News:

MASM32 SDK Description, downloads and other helpful links
MASM32.com New Forum Link
masmforum WebSite

.WHILE lockup

Started by redskull, July 09, 2006, 02:48:11 AM

Previous topic - Next topic

redskull

my latest experiment is crashing wicked hard, for reasons still unkown, but not in the usual "program.exe has created an error etc etc" way.  This time, the computer locks up for the better part of a 60-90 seconds, and I mean locks up....no mouse, no screen updates, no hour-glass, no HD access, everthing is frozen for about a minute.  But the damnedest thing is that it continues on, right as rain, after the 'wait period'.  I narrowed it down to this code loop, through 'comment elemination':

mov ebx, 0
.WHILE ebx < 011h
  inc ebx
.ENDW

which generates this dissasembly:
004015e8 bb00000000        mov    ebx,0x0
004015ed eb01                  jmp      004015f0
004015ef 43                       inc      ebx
004015f0 83fb11                cmp     ebx,0x11
004015f3 72fa                    jb       004015ef

It all seemed good to me, but then the plot thickens.  I open it up in the debugger, try setting some breakpoints to isolate it, and find myself unable to.  It doesn't matter where I bother to set them; before, after, nowhere near the offending code, the program still locks up.  So I try stepping through it, from beggining to end, and nothing happens, it doesn't lockup at all! :(
I'm about to my wits end with this: I can't seem to isolate the problem in WinDBG, and the only way to get the .EXE to run right is to comment out a WHILE block that seems to work fine.  And on top of that, it never officially 'crashes', it just freezes for a really long time.  Honestly, i've never seen a computer 'freeze' so abruptly, and then come back completly unaffected.  Has anyone seen these symptoms before, and possibly reccommend a direction to look in?  Most of the other code is bitmap stuff, DC's and the like, if it helps.
alan
Strange women, lying in ponds, distributing swords, is no basis for a system of government

Ratch

redskull,

     I tried your code snippet by itself and it worked fine.  I suspect that the register EBX you are using is not being returned to the operating system with its old value intact like it should be.  Try a "scratch" register for your loop like EAX, ECX, EDX, and see if that solves it.  Otherwise, strip everything out of your program and send us the minimum program that locks.  Ratch

dsouza123

redskull

  If the code is in a proc what about having uses ebx ecx edx esi edi.

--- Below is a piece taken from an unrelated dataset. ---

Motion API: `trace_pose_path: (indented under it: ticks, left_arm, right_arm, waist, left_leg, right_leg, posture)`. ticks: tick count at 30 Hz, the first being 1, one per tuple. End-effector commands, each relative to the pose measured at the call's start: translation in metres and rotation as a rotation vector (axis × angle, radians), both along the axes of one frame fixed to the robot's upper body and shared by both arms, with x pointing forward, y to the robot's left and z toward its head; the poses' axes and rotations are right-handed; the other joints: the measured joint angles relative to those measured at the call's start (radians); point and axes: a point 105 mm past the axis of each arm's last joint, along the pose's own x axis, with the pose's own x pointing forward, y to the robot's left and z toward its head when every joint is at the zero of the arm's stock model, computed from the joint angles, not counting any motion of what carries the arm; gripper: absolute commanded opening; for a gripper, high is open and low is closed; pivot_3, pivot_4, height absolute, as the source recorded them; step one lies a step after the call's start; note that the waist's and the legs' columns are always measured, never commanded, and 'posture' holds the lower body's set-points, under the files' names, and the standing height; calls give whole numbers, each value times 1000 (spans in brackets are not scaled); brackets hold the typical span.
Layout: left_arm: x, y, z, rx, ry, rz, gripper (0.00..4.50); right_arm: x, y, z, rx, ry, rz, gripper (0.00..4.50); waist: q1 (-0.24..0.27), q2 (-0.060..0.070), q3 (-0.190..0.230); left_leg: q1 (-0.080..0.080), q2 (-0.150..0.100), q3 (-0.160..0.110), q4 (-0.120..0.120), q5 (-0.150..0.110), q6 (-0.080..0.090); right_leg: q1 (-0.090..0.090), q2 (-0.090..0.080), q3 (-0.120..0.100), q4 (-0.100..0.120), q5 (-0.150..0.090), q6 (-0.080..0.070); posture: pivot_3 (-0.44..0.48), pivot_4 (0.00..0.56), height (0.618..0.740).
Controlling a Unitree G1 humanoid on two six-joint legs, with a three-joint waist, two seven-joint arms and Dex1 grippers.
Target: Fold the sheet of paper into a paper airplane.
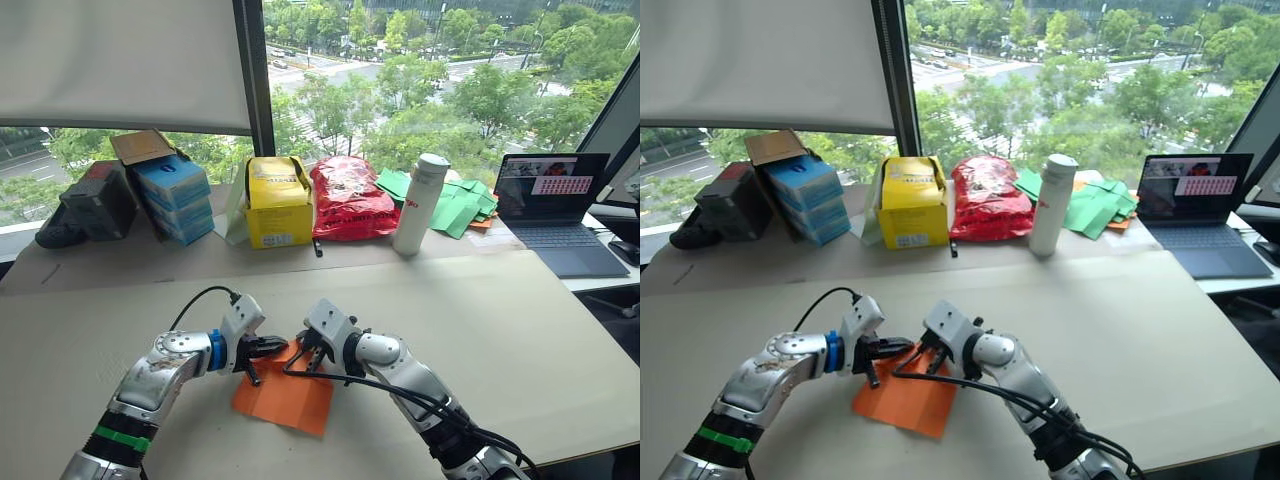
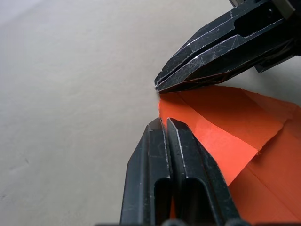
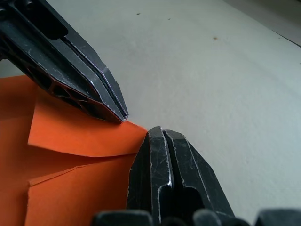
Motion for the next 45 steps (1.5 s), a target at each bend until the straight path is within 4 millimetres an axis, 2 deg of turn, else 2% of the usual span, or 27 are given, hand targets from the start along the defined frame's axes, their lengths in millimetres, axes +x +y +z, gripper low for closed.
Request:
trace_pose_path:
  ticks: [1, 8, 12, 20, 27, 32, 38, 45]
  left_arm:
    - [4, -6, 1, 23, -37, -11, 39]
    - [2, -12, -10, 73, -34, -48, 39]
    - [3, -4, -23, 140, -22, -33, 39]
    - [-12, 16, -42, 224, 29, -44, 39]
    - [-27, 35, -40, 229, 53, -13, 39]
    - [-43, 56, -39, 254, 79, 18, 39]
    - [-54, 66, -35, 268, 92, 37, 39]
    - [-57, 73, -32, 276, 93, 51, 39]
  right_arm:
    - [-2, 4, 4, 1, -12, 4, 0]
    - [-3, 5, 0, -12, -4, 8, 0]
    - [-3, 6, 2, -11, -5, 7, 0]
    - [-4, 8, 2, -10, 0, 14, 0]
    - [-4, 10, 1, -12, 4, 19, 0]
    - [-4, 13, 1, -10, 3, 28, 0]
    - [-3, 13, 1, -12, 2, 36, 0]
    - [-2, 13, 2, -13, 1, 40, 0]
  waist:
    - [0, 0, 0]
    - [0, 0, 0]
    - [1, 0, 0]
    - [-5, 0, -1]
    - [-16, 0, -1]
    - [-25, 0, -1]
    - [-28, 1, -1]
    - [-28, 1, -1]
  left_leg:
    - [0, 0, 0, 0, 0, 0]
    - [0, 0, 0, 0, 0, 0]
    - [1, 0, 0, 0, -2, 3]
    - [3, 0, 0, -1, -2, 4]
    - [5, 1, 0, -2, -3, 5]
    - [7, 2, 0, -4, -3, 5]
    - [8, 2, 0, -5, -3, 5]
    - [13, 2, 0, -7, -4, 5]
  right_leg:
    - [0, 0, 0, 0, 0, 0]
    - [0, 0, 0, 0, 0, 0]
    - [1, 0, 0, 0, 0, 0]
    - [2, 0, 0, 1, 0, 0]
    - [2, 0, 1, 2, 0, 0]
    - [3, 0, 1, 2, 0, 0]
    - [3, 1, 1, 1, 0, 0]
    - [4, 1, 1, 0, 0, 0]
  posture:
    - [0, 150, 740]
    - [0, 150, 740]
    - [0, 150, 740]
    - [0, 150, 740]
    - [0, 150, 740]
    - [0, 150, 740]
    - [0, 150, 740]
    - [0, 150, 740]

  It seems like instead of doing the loop 17 times it is doing about 4 billion times,
which can lock up the PC because no messages can get done, if this is is in your
only thread or the code is in the WinMain or WndProc.
  I've had it happen in test programs that do billions of calculations in a tight loop
without message processing, as soon as the loop ends the computer responds again.
  If there is a worker thread to do the calculation intensive routines there is no effect
on system responsiveness.

hutch--

Red,

Give this a try.


push ebx
mov ebx, 0
.WHILE ebx < 011h
  inc ebx
.ENDW
pop ebx
Download site for MASM32      New MASM Forum
https://masm32.com          https://masm32.com/board/index.php

redskull

I tried these four alterations: swapping the loop counter to eax, ecx, edx, and using PUSH/POP to save the state, with the following baffeling consequences: using eax had no change, using ecx made it freeze for only about half the time (10-15 seconds), and using both edx and PUSH/POP made it work...ONCE :'(.  It assembled fine, ran perfectly, and quit normally, but when I tried to run it a second time (with no re-assemble), it went right back to the old way.  WTF?  I'm trying to find different section of code to isolate to see what effect it has, but 90% of the time it seems to be random; sometimes it works, sometimes it doesnt, and if it does work it rarely works more than once.  The only consistent factor that makes it work every time is removing the WHILE Loop that seems to be otherwise fine.  Seriously, i don't even know what *kind* of error this would be.  Memory accesses would kill the program, infinite loops usually just give me a moveable hour-glass mouse while other processes still run; i've never seen a program that will randomly freeze the entire PC.  Any and all suggestions will be appreciated, i'm at the end of my rope on this one.

alan
Strange women, lying in ponds, distributing swords, is no basis for a system of government

dsouza123

What about using a global variable instead of a register ?

How about using a repeat loop instead, and base ten constants ?


  mov abc, 0
  .while abc < 17
    inc abc
  .endw

  mov abc, 0   ; abc dd 0
  .repeat
     inc abc
  .until abc >= 17

  xor ebx, ebx
  .repeat
     inc ebx
  .until ebx >= 17

Ratch

redskull ,

     It's time for you to try the mimimalist method.  Take out everything that you can.  Stub off every subroutine call you can.  Then present the minimal program that hangs up to the Ineffable All for us to look at.  Ratch

redskull

well, problem fixed, but not really solved.  Much earlier in the program, there was a call to the API Polygon function, and after a *long* day of commenting things, that statement seems to be the culprit.  Apparently you can't count on it preserving the registers for you (whoops) :red.  Of course, that still leaves the question of why the .WHILE loop would cause it to work/not work, and why it would randomly lock up the computer.  I was under the impression that in a preemptive multitasking O/S, no matter how ridiculous your program gets, it can't interfere with another programs execution, and i'm pretty sure i didn't accidently circumvent all the Windows 2000 security features.  If the Ineffable All has some guesses, i'm always thrilled to learn about the mysteries.  And if not, thanks again to everybody for taking care of my dumb ass, you guys rule  :thumbu

alan
Strange women, lying in ponds, distributing swords, is no basis for a system of government

dsouza123

redskull

A program with a single thread in a tight loop doing calculations, running for a while
without any message handling and set to a very high priority, can freeze up a PC
until the program ends or exits the loop.

If you run out of physical memory and virtual memory is running off the disk and
the CPU gets too hot (summer time) and throttles all the way down,
it will seem like a freeze up.

tenkey

I remember some timing quirks related to loops.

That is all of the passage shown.